Overthinking Everything? How Anxiety Keeps You Stuck and What Actually Helps
- unwiltedcounseling
- May 15
- 9 min read
You replay the conversation from three days ago. You rehearse what you'll say before every phone call. You lie awake running through every possible way something could go wrong and when nothing does, you find something new to worry about. If your brain feels like a browser with 47 tabs open and no way to close them, you're not broken. You're anxious. And the two are more connected than most people realize.
Overthinking Isn't a Bad Habit It's an Anxiety Symptom
One of the most frustrating things about overthinking is that it feels like something you're doing a habit you could stop if you just tried harder. But for the vast majority of people who struggle with it, overthinking isn't a choice. It's a symptom of an anxious nervous system doing exactly what it was designed to do: scan for danger, anticipate problems, and try to think its way to safety.
The brain under anxiety is essentially running a 24/7 threat-detection program. Every conversation gets analyzed for what you might have said wrong. Every upcoming event gets stress-tested for worst-case scenarios. Every silence gets interpreted as evidence that something is wrong. It's exhausting and it rarely actually solves anything, because overthinking isn't a problem-solving strategy. It's a fear-management strategy that doesn't work.
For teens and young adults in Fort Wayne, this pattern is one of the most common things that brings people through the doors of Unwilted Counseling. And the good news genuinely is that it's one of the most treatable.
You are not "an overthinker" as a fixed personality trait. You are a person whose nervous system learned to stay on high alert often for very understandable reasons. That can change. The loop can be interrupted. It just usually takes more than being told to "stop worrying."

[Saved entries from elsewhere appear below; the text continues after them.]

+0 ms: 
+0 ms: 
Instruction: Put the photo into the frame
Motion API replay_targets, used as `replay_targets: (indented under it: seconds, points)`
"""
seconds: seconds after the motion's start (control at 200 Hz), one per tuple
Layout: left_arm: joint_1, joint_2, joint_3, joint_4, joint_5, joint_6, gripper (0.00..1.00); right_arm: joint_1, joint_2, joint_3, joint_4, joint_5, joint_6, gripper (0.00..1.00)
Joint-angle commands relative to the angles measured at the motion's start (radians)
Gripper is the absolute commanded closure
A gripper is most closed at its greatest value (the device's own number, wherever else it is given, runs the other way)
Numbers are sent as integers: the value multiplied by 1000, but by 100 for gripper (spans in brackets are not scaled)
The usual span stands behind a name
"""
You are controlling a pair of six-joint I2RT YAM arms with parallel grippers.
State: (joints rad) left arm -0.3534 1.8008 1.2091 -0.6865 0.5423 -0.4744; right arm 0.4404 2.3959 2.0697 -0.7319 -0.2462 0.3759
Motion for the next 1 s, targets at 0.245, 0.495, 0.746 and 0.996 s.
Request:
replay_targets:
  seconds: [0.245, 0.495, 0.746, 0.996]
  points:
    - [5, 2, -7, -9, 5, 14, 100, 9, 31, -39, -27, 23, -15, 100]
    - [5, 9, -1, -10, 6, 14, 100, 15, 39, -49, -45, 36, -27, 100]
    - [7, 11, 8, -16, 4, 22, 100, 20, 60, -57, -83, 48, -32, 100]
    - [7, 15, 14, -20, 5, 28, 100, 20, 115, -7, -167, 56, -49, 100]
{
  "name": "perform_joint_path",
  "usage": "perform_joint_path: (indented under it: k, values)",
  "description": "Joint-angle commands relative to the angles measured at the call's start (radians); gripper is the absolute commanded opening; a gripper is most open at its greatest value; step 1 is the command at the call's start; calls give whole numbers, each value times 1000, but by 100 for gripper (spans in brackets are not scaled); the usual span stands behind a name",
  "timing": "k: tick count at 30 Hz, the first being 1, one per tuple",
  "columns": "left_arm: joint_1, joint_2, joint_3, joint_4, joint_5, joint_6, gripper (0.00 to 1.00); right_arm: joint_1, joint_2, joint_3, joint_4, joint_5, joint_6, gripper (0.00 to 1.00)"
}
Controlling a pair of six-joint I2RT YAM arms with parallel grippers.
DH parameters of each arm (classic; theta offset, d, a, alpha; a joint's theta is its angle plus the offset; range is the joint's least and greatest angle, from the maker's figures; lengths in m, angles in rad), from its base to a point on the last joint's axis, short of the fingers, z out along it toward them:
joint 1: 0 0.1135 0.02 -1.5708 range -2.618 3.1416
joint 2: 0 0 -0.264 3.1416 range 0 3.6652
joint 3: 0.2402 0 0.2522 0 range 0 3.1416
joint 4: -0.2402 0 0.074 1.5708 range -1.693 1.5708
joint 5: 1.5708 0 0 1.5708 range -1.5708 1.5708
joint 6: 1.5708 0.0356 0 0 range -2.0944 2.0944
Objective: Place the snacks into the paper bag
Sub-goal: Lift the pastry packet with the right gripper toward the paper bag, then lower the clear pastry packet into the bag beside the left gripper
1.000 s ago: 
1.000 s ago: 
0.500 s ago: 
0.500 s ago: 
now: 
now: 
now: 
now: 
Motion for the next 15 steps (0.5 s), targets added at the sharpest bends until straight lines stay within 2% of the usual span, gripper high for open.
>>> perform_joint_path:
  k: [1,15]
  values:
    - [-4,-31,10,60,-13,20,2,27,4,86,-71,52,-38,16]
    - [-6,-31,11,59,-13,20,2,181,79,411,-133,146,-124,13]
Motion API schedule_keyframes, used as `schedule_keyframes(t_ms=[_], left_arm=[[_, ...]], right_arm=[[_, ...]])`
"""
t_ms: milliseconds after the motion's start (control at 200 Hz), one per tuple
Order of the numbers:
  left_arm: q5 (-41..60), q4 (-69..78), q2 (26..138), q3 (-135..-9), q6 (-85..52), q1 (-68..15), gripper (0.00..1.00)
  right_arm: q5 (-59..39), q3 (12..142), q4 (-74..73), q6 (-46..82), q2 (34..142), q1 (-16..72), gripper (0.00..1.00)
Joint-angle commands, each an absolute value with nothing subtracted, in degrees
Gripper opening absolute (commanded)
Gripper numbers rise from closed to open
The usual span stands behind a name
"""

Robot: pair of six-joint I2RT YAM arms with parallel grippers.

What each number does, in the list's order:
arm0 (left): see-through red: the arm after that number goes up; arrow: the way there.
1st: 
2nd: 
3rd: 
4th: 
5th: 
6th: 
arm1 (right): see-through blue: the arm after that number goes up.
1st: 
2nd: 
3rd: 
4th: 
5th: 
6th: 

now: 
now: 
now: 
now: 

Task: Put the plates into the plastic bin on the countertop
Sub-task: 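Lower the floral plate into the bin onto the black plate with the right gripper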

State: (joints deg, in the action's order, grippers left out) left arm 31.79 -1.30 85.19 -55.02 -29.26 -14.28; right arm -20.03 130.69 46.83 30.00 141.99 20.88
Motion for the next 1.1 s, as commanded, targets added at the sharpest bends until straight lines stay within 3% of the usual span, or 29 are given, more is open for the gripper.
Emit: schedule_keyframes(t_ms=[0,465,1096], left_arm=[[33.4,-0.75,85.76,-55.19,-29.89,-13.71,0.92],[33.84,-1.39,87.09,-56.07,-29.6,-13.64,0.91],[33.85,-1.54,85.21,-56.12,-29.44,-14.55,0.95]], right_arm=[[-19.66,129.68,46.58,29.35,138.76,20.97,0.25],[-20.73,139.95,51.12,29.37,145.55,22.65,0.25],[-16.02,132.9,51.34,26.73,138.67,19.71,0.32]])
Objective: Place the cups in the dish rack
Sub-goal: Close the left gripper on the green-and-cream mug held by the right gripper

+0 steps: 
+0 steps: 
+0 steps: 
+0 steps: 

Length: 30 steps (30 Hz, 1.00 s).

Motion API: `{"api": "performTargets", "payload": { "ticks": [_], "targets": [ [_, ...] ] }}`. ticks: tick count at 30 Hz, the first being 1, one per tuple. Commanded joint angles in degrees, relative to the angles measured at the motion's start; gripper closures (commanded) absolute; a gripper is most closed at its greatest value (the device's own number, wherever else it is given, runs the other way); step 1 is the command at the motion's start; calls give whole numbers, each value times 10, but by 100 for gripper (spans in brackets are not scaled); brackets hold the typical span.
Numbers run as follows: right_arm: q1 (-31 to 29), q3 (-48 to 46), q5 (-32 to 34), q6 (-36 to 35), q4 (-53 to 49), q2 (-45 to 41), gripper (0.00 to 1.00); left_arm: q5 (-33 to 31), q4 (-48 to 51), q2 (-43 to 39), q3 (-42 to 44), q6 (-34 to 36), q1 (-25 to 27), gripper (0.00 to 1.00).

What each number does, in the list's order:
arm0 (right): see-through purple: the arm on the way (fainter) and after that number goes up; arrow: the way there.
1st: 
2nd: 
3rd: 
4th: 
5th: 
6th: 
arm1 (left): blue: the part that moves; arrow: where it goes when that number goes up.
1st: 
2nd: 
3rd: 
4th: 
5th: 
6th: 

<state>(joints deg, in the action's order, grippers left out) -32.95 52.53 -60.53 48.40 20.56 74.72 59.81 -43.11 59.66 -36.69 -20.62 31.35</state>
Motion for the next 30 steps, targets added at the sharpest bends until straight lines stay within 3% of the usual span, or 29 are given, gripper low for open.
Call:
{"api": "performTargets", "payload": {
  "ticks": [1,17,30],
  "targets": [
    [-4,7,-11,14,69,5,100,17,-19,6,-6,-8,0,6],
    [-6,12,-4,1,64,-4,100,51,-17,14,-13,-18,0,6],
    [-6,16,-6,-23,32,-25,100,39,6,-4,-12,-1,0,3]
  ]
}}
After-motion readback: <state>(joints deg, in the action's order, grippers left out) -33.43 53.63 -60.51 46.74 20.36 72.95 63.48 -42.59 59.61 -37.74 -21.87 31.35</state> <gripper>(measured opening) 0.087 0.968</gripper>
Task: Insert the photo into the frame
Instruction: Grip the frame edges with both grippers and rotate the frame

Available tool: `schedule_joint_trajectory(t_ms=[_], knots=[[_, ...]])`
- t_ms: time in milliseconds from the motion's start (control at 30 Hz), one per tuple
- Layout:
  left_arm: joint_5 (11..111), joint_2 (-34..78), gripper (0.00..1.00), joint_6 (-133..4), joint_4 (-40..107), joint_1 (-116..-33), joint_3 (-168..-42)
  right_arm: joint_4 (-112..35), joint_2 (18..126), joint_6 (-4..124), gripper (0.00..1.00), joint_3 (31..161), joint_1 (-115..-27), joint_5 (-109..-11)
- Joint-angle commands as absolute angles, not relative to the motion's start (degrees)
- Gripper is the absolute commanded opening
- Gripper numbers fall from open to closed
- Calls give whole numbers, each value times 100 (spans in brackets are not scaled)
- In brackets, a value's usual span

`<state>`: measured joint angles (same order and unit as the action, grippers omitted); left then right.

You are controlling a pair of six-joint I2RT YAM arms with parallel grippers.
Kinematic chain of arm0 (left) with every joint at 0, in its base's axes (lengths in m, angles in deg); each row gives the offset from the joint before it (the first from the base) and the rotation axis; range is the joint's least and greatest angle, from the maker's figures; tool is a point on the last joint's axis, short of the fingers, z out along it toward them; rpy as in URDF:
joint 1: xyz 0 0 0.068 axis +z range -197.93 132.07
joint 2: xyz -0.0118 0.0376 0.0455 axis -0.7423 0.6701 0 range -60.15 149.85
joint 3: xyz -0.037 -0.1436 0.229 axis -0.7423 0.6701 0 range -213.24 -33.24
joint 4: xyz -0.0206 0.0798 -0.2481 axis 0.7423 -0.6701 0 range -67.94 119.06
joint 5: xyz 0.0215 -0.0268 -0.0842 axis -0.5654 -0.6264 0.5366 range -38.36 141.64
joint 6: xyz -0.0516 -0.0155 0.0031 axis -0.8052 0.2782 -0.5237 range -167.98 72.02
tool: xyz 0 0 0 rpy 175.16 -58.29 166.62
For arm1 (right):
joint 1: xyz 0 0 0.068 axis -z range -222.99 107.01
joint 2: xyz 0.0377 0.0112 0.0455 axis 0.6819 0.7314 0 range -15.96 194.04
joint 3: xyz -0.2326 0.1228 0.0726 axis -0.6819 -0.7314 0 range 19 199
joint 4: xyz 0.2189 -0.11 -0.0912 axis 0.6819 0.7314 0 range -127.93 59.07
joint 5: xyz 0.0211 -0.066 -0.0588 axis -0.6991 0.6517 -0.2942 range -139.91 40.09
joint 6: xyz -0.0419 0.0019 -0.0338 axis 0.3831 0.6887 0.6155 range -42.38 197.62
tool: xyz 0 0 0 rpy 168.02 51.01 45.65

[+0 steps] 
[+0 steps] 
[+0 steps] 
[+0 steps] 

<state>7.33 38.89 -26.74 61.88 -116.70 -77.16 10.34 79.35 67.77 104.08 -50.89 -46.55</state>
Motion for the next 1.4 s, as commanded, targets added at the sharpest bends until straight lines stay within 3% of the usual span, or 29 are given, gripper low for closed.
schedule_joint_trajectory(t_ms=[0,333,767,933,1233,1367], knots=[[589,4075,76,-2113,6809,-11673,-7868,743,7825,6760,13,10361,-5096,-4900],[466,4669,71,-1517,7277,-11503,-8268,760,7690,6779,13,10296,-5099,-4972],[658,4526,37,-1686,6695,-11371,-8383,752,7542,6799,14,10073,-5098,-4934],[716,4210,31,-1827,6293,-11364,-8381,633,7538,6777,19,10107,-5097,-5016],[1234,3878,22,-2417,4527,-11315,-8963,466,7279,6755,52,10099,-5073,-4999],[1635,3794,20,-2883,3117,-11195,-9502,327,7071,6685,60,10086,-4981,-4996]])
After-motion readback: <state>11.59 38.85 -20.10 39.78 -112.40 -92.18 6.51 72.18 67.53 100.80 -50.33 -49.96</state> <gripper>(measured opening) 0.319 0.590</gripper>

The Anxiety Overthinking Loop (And Why It's So Hard to Break)
Anxiety and overthinking feed each other in a cycle that is self-reinforcing by design. Understanding the loop is the first step toward interrupting it.
The Anxiety–Overthinking Cycle
A trigger activates the anxiety response
A social situation, a text that goes unanswered, a deadline, a memory, or even just a quiet moment with no distraction. The brain perceives a potential threat real or imagined.
The mind tries to think its way to safety
Rumination kicks in. You replay, rehearse, analyze, predict. The thinking feels productive like if you can just figure it out, the anxiety will go away. It won't, but the brain doesn't know that yet.
Overthinking temporarily relieves the urgency
For a brief moment, the act of analyzing feels like control. This partial relief reinforces the behavior, the brain learns "thinking = safety," even though no actual safety was achieved.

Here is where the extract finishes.